[What is required]
Work out how many lines in the entries below include the word "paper". Give nothing but the number.

[Material to process]

● ● ● ● ●

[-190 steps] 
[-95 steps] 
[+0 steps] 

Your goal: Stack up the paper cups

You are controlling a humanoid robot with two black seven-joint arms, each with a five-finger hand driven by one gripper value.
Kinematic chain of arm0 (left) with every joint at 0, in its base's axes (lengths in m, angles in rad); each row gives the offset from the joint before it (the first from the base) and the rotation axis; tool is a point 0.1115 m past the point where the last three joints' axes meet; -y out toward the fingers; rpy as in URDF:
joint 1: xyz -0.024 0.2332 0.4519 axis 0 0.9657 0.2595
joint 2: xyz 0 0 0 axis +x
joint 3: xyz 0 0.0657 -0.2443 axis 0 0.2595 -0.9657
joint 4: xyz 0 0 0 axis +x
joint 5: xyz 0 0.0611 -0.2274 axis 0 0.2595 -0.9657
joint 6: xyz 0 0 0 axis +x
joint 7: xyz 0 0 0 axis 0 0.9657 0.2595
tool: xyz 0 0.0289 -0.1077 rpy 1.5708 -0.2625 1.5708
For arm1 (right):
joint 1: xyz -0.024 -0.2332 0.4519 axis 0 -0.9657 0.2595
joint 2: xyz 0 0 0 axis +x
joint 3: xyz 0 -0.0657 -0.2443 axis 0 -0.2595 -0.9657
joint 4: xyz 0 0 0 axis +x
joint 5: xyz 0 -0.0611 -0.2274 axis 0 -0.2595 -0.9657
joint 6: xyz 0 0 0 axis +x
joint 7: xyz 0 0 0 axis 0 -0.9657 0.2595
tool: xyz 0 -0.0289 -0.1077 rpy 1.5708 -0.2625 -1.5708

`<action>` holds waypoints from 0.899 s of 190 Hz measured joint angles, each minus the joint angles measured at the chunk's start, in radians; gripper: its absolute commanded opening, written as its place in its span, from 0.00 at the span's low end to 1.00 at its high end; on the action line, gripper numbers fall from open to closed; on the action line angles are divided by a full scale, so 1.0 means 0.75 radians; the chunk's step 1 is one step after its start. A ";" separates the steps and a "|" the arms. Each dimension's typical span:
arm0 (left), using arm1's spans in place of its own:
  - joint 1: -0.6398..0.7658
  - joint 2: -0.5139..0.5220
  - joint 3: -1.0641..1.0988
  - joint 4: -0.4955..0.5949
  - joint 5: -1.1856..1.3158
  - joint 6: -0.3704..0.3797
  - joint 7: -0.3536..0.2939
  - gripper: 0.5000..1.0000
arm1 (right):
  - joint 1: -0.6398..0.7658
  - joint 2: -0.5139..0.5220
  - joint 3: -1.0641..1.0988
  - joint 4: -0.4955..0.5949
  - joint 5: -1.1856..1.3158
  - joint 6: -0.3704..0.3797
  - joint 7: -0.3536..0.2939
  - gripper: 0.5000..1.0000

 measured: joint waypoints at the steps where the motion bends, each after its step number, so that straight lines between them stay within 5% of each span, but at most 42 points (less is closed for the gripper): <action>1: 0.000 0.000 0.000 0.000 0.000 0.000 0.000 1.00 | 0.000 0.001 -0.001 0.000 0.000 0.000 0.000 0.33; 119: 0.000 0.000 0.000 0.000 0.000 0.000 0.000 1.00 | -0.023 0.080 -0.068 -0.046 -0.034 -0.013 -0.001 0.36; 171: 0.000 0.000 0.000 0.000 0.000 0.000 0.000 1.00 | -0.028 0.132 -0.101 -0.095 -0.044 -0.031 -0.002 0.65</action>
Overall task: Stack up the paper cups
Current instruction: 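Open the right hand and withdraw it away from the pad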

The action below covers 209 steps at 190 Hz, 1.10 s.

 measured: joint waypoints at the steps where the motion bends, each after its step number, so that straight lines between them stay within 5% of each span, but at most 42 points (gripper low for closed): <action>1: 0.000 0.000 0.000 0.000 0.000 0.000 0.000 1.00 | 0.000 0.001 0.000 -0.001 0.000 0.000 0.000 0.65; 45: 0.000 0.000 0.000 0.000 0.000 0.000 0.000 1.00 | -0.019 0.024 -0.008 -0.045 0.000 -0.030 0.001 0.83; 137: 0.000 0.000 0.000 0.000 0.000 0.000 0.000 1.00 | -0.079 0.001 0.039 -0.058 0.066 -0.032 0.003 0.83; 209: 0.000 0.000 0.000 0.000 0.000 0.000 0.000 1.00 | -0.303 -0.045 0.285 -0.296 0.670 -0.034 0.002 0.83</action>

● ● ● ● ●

[Exercise response]
2